Jean-Marc Moutout est le réalisateur du film De bon matin pour lequel le comédien Jean-Pierre Darroussin accorde aujourd’hui une entrevue dans La Presse. Ce film raconte les dernières heures tragiques de Paul Wertret, employé modèle d’une banque qui, sous la pression constante de ses supérieurs, finit par craquer.

> Notre entrevue avec Jean-Pierre Darroussin

Nous avons rencontré M. Moutout au Festival international du film francophone de Namur en Belgique.

1- Qu’est-ce qui vous a conduit à écrire ce film?

«Il s’agit d’une fiction construite autour d’un fait divers survenu à l’été 2004 en Suisse et dont j’avais entendu parler à la radio. À l’époque, j’avais fait un premier long métrage qui s’appelait Violence des échanges en milieu tempéré, histoire d’un jeune homme qui, diplômé de l’école de commerce, perd ses illusions en s’inscrivant dans la vie professionnelle. J’avais l’impression d’avoir dit ce que j’avais à dire sur le monde du travail. Mais cet événement m’a fortement interrogé. Deux ou trois ans après celui-ci, je me demandais toujours comment un homme sans histoire, père de famille, cadre supérieur à 50 ans, peut basculer dans un tel acte. Je voulais entrer dans la tête d’un homme qui repasse le fil de sa vie au moment où il va la quitter. C’est ma proposition de fiction autour de cette réalité dramatique.»

2- Pourquoi ne pas avoir enquêté sur l’événement et réaliser un film collé sur celui-ci?

«J’ai commencé à m’en occuper seulement deux ou trois ans plus tard. Je suis allé sur les lieux, mais je me demandais comment j’allais cogner aux portes, aborder des employés ou interroger une famille sur le sujet, ce qui est très difficile. Et je ne voulais pas me sentir lié, prisonnier de l’événement. De là, tout est fiction. Je n’ai rien conservé de cet événement sinon un homme de 50 ans qui tue deux supérieurs plus jeunes que lui.»

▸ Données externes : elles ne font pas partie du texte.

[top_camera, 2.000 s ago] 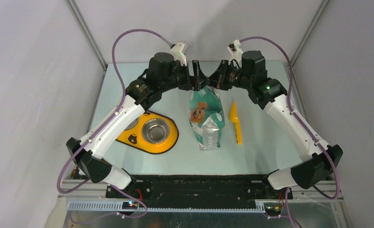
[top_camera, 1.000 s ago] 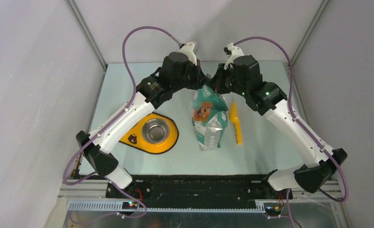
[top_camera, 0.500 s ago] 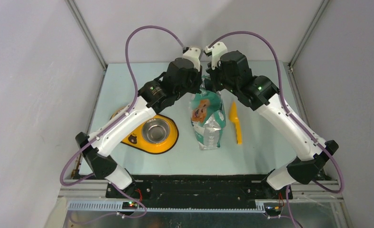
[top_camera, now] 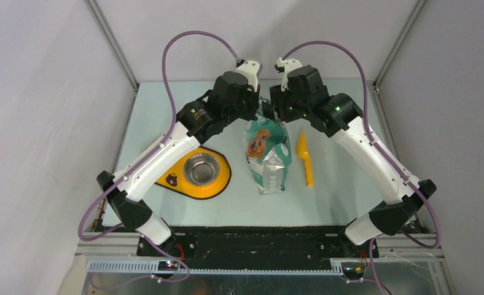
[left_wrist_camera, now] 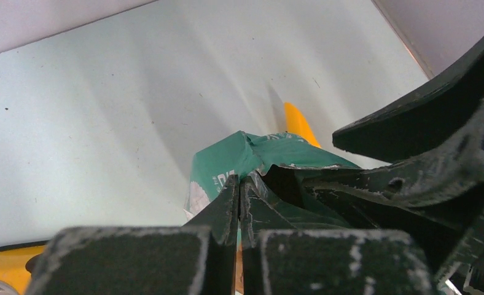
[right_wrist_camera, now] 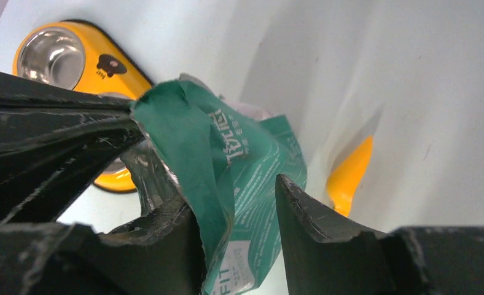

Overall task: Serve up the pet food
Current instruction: Open the pet food bag at the center of the board.

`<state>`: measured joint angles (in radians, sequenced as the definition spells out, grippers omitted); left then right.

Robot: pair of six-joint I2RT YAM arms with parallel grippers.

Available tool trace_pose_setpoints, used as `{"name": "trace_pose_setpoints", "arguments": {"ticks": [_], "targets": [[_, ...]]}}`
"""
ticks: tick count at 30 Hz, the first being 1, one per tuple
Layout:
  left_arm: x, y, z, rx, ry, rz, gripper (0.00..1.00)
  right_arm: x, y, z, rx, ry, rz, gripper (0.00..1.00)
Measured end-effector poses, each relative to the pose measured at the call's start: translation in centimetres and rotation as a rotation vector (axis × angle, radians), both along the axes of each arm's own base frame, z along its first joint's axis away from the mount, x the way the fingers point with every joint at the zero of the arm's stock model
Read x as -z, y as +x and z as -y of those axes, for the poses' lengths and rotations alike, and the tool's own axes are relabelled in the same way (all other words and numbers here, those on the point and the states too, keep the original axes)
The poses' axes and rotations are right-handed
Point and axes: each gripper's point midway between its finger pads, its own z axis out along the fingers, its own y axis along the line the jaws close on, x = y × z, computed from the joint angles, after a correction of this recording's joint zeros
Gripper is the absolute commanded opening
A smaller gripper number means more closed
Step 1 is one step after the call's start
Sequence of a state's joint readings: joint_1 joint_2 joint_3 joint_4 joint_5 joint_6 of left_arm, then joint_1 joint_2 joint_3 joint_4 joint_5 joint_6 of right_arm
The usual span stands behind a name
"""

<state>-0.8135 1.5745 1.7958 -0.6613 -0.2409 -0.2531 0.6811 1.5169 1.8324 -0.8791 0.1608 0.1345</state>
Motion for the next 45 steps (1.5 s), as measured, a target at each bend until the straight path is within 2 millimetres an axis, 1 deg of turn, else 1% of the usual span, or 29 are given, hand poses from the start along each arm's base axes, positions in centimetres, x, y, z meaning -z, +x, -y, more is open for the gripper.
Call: {"name": "trace_pose_setpoints", "arguments": {"ticks": [1,2,3,4,5,6,10,13,16,17,18,19,20,21,22,23,24,26,31,35,39,41,43,45], "targets": [[0.0,0.0,0.0,0.002,0.0,0.0,0.0,0.4,-0.2,0.0,0.002,0.009,-0.027,0.41],[0.0,-0.1,0.0,0.005,0.0,0.0,0.0,0.8,-0.4,0.1,0.004,0.017,-0.051,0.28],[-0.1,-0.1,0.0,0.007,0.0,0.001,0.0,1.1,-0.7,0.1,0.005,0.024,-0.07,0.22],[-0.1,-0.1,0.1,0.01,0.001,0.002,0.0,1.2,-0.8,0.1,0.004,0.026,-0.078,0.11],[-0.1,-0.2,0.1,0.013,0.003,0.003,0.0,1.3,-1.0,0.0,0.007,0.035,-0.091,0.04],[-0.1,-0.2,0.1,0.014,0.004,0.004,0.0,1.4,-1.3,0.1,0.01,0.038,-0.099,0.0],[-0.3,-0.3,0.5,0.032,-0.01,0.008,0.0,1.1,-1.5,1.2,0.054,0.034,-0.095,0.0],[-0.7,-0.4,0.8,0.048,-0.029,0.015,0.0,0.9,-1.0,2.8,0.098,0.053,-0.091,0.0],[-1.0,-0.6,0.7,0.056,-0.042,0.018,0.0,0.7,-0.8,4.4,0.118,0.108,-0.094,0.0],[-1.2,-0.7,0.7,0.064,-0.048,0.018,0.07,0.5,-1.0,4.6,0.107,0.142,-0.096,0.0],[-1.2,-0.7,0.4,0.059,-0.041,0.016,0.23,0.3,-1.3,4.7,0.098,0.165,-0.098,0.0],[-1.0,-0.7,-0.3,0.049,-0.028,0.012,0.32,0.1,-1.7,4.8,0.086,0.191,-0.101,0.0],[-0.8,-0.4,-0.9,0.038,-0.018,0.004,0.51,0.1,-2.1,4.9,0.079,0.208,-0.106,0.0],[-0.7,-0.2,-1.4,0.028,-0.016,-0.007,0.59,-0.1,-2.5,4.9,0.068,0.234,-0.111,0.0],[-0.4,-0.1,-1.7,0.025,-0.02,-0.025,0.75,-0.1,-2.9,4.7,0.054,0.258,-0.119,0.0],[-0.2,0.0,-2.0,0.022,-0.024,-0.04,0.82,-0.1,-3.2,4.5,0.045,0.272,-0.125,0.0],[0.0,-0.2,-1.9,0.028,-0.035,-0.06,0.95,0.0,-3.4,4.2,0.034,0.284,-0.132,0.0],[0.2,-0.9,-1.3,0.059,-0.062,-0.095,0.99,0.1,-3.6,3.7,0.022,0.298,-0.139,0.0],[0.1,-2.6,0.6,0.109,-0.137,-0.159,0.99,0.1,-4.0,2.5,-0.002,0.309,-0.134,0.0],[-0.3,-3.3,1.1,0.104,-0.21,-0.191,0.99,0.1,-4.3,1.8,-0.006,0.297,-0.12,0.0],[-1.0,-3.7,1.6,0.105,-0.274,-0.211,1.0,0.3,-4.4,1.8,0.01,0.289,-0.097,0.0],[-1.0,-3.8,2.0,0.103,-0.278,-0.224,0.99,0.3,-4.5,1.9,0.019,0.292,-0.083,0.0],[-0.8,-3.7,2.7,0.106,-0.276,-0.237,0.98,0.4,-4.6,2.1,0.035,0.295,-0.07,0.0],[0.0,-3.5,3.8,0.111,-0.254,-0.257,0.98,0.3,-4.7,2.4,0.051,0.298,-0.059,0.0]]}}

3- Le film repose beaucoup sur les épaules de Jean-Pierre Darroussin. Qu’est-ce que vous appréciez chez lui?


«Pour moi, c’est un choix qui s’est imposé, qui était assez évident. Évidemment, il avait l’âge requis. Je savais que le film serait sombre, dur, froid et Jean-Pierre incarne ce Monsieur Toutlemonde qu’on aime bien. Si j’avais pris quelqu’un de plus dur, carnassier ou fringant, il aurait été plus difficile de l’amener vers la fragilité du personnage et à une acceptation du spectateur.»

4- Quelles qualités voyez-vous chez M. Darroussin?

«Il possède un mélange d’intelligence et de lucidité qui renvoie à la chaleur humaine. Ce n’est pas un requin, un carriériste, un égoïste. Dans le film, il renvoie l’image d’un homme de compromis, qui n’a pas la force d’opposition. Il n’est pas le valeureux héros, intrépide et contestataire. Après le film, j’ai découvert un comédien qui a une aisance à bien jouer quels que soient les paramètres techniques. Rien ne l’embête! Il est dans une rythmique de jeu qui n’est jamais fausse. Il est toujours habité. Et ça, c’est important!»

5- Avez-vous de l’empathie et de la compassion pour votre personnage de Paul?

«Oui. J’aime mon personnage que j’ai accompagné durant trois ans. J’ai vécu avec lui. J’ai parfois sombré avec lui. Il n’était pas facile à porter tous les jours. Je comprends cet homme. J’aime ce qu’il a tenté de réussir, ce qu’il a parfois raté, parfois réussi, ses contradictions, ses manques et ses volontés de bien faire.»